Based on the "Ballad of Barbara Allan", "Dark of the Moon" now being performed by the FJC Drama Department deals with an isolated mountain community and the metaphysical powers of religion and witchcraft which shape the village.
The plot deals with a witchboy (Tom Milne) who has fallen in love with Barbara Allen, played by Jacque Sherrill. Begging to be made human so that he may marry the girl, his wish is granted.
However, the religious fervor of the villagers when they discover who he was and the powers of witchcraft combine to force his downfall.
Drama and Comedy
Last Saturday's audience had to be content with a few dramatic moments and a few moments of comedy. Very short on plot the show offers a few interesting twists on the "Boy meets girl, boy loses girl" theme. The play offers little more.
Director Winston Butler has chosen to introduce something new to the play however. Instead of the usual opening of witchboy calling to Conjurman (Mel Lockett) and Conjurwoman (Polly Norby) to change him, the witches of the mountain, Janice Crow, Pandora Ernst, Linda Rogas, and Patty Richard perform a modern dance.

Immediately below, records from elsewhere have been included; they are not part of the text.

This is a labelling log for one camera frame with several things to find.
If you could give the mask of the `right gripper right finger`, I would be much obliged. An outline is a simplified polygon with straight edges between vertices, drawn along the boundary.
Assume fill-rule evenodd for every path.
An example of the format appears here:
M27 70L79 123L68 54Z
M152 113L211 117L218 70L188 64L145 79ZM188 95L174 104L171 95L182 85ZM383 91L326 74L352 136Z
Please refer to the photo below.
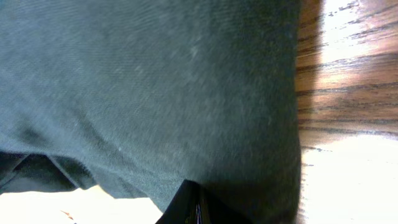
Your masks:
M251 224L244 215L234 211L203 187L199 188L199 224Z

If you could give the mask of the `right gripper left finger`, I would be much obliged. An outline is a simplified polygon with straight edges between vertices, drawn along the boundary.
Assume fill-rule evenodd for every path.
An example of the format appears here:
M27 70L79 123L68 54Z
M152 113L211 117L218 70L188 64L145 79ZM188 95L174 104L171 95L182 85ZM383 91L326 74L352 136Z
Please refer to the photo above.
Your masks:
M199 185L184 180L156 224L197 224Z

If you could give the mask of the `dark green t-shirt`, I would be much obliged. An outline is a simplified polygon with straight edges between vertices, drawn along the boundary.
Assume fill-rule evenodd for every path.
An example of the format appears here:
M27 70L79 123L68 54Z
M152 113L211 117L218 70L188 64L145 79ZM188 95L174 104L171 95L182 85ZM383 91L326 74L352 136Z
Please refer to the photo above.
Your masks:
M165 211L184 180L293 223L300 2L1 2L1 192L99 185Z

Working behind a burlap curtain, the dance is both chaotic and powerful. A definite supernatural mood is achieved, but the dance is rather long and the effectiveness of the mood is jeopardized. Why Butler made the addition is a mystery, other than perhaps his efforts to "dress up" a shabby play.
Stars Lack DepthTom Milne's performance as witch boy was good, moving about the stage cunningly during the transformation scene, however, his portrayal as John lacked any feeling or depth. He was unconvincing whenever speaking of his love for Barbara Allen. Miss Jacque fared little better. At times she completely dropped her accent (a problem most of the cast suffered). In scene two she upstaged
herself, suggesting little concentration on her part Act two moved much quicker, indicating the actors picked up the pace and became more involved in what they were doing. The "revival meeting" probably offered the best dramatic moments. Mike LaValley's interpretation of Bible thumping Preacher Haggler was convincing. Mr. LaValley serves as catalyst to the whole scene, extoling his "flock" to repent their sins, he masterminds Barbara Allen's rape by her old suiter, Marvin Hudgens (Lance Danks). Mr Danks performed fairly well, but there were times when his cynicism reached the point of being almost ludicrously slapstick. The revival scene was one such time. The scene is moving and builds to a good conclusion. The cast functioned as one tight unit and everything after this moment is anti-climatic.
Glen's Set "Adequate"
Todd Glen's set is adequate.The cragginess of the trees and gray tones of the boulders complement the evilness of the witches and drabness of the villagers. Saturday's performance was hampered by technical difficulties within the control of the stage crew. A few lighting problems occurred and a snap wire dangled above the actors for a few moments during act one.
Costuming by George Stoughton affirmed the religious back woodness of the townspeople. Most interesting was the dressing of the
witches. Departing from the longnosed, black-hat image, all four
wore leotards and tights and elaborate hairdos. Black capes
wouldn't have made it with Ralph McCoy's choreography.
This reviewer found the innovation well chosen, considering what the director had to work with. The cast did a decent job, considering what they had to work with. However, "Dark of the Moon" is a mediocre play. The Drama Department owes itself and its audience something better.